Grantee Research Project Results
2006 Progress Report: Contribution of Primary and Secondary PM Sources to Exposure & Evaluation of Their Relative Toxicity
EPA Grant Number: R832413C001Subproject: this is subproject number 001 , established and managed by the Center Director under grant R832413
(EPA does not fund or establish subprojects; EPA awards and manages the overall grant for this center).
Center: Human Models for Analysis of Pathways (H MAPs) Center
Center Director: Murphy, William L
Title: Contribution of Primary and Secondary PM Sources to Exposure & Evaluation of Their Relative Toxicity
Investigators: Sioutas, Constantinos , Schauer, James J.
Current Investigators: Sioutas, Constantinos , Hinds, William C. , Schauer, James J. , Shafer, Martin M. , Fine, Philip M. , Geller, Michael , Zhu, Yifang
Institution: University of Southern California , University of Wisconsin - Madison , University of California - Los Angeles
Current Institution: University of Southern California , University of California - Los Angeles , University of Wisconsin - Madison
EPA Project Officer: Chung, Serena
Project Period: October 1, 2005 through September 30, 2010 (Extended to September 30, 2012)
Project Period Covered by this Report: October 1, 2005 through September 30, 2006
RFA: Particulate Matter Research Centers (2004) RFA Text | Recipients Lists
Research Category: Human Health , Air
Objective:
The primary objective of Project 1 is to examine the relationships between PM sources, exposure, and toxicity within the constraints of the urban atmosphere. This project is an integral part of Projects 2, 3 and 4, by serving as the field operations to collect PM samples for toxicity testing and for providing elevated levels of ambient PM for animal exposure models described in these projects.
Progress Summary:
Over the course of the first 6 months of this effort, and in concert with our proposed scope of work, we carried out field sampling campaigns at the I-710 (February–April 2006) and at the facilities of USC (June 2006–present).

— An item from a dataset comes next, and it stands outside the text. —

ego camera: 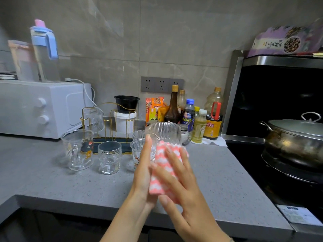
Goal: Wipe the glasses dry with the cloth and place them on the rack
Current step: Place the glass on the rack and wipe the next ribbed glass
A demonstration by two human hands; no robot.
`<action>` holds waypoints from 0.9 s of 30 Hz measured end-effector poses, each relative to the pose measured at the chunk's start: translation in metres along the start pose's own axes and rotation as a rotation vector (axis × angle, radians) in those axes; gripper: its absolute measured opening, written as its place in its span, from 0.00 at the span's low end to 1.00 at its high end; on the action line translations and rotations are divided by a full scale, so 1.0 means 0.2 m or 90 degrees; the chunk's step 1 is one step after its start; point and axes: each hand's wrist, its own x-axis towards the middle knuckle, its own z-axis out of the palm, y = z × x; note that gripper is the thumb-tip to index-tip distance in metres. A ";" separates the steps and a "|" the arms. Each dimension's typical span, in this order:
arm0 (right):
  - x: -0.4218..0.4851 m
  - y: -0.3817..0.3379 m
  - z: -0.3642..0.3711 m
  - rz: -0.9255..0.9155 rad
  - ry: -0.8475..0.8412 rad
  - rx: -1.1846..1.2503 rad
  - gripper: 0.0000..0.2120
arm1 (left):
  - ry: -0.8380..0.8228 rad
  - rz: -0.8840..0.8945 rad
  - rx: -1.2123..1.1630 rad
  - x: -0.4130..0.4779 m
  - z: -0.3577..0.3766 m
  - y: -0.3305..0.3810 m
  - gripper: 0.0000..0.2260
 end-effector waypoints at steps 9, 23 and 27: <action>0.16 0.03 -0.11 0.077 0.050 0.009 0.25 | -0.019 0.064 0.096 -0.02 0.03 -0.05 0.19; -0.02 -0.04 0.03 0.008 -0.005 0.003 0.28 | -0.053 -0.047 -0.072 0.00 0.01 0.04 0.28; 0.02 -0.04 0.00 0.014 0.009 -0.013 0.26 | -0.074 -0.057 -0.088 0.00 0.00 0.02 0.29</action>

The I-710 freeway is a 26 m wide eight-lane highway connecting the Long Beach and San Pedro port complexes to the shipping yards in East Los Angeles. I-710 has the highest ratio (up to 25%) of heavy-duty diesel vehicles in the Los Angeles highway network (http://traffic-counts.dot.ca.gov Exit ). Total traffic counts on this freeway are very high: between 150,000–200,000 vehicles per day pass the sampling location. The sampling site was located in a paved property run by the Imperial Flood Control Yard in South Gate, CA. At the I-710 we pursued the following concurrent activities:
- Hi-volume filter collections of coarse, fine + ultrafine, and ultrafine PM
- PAH and tracer concentrations and emission factors from the 710
- In vitro collection of coarse, fine + ultrafine, and ultrafine PM to be used by Projects 2 and 3 of this Center
- Tandem DMA particle diameter/volatility measurements
- Particle surface area measurements with TSI, Inc., active PM surface monitor
- Ultrafine mass chemical composition measurement.
Activities (1-5) have been successfully completed and 3 manuscripts have been submitted for publication, described below. Chemical analysis of the collected PM samples is being conducted and results will become available by the end of August 2006. In vitro PM samples have been delivered to the investigators of Projects 2 and 3 at UCLA.
As noted above, particle concentration measurements at I-710 were accompanied by measurements of black carbon, elemental and organic carbon and gaseous species (CO, CO2). Using the incremental increase of CO2 over the background as an indication of the dilution ratio, it is possible to compare particle concentrations measured by the freeway to concentrations measured in roadway tunnels and in the laboratory. A principal component analysis showed that the volume of the accumulation mode (40-640 nm) is positively correlated with the black carbon concentration, which provides evidence of the diesel truck impact on that PM size range, while the volume of nucleation mode (16-40 nm) mostly depends on ambient conditions and increases in the evening as the temperature and the ambient mixing layer decrease. In addition, multivariate regressions showed that light and heavy organic carbon concentrations are positively correlated with the particle volume in the nucleation and accumulation modes respectively. The results of this study may be used to predict the effect of vehicle technology and ambient condition variations on particle size distribution and concentration next to major freeways.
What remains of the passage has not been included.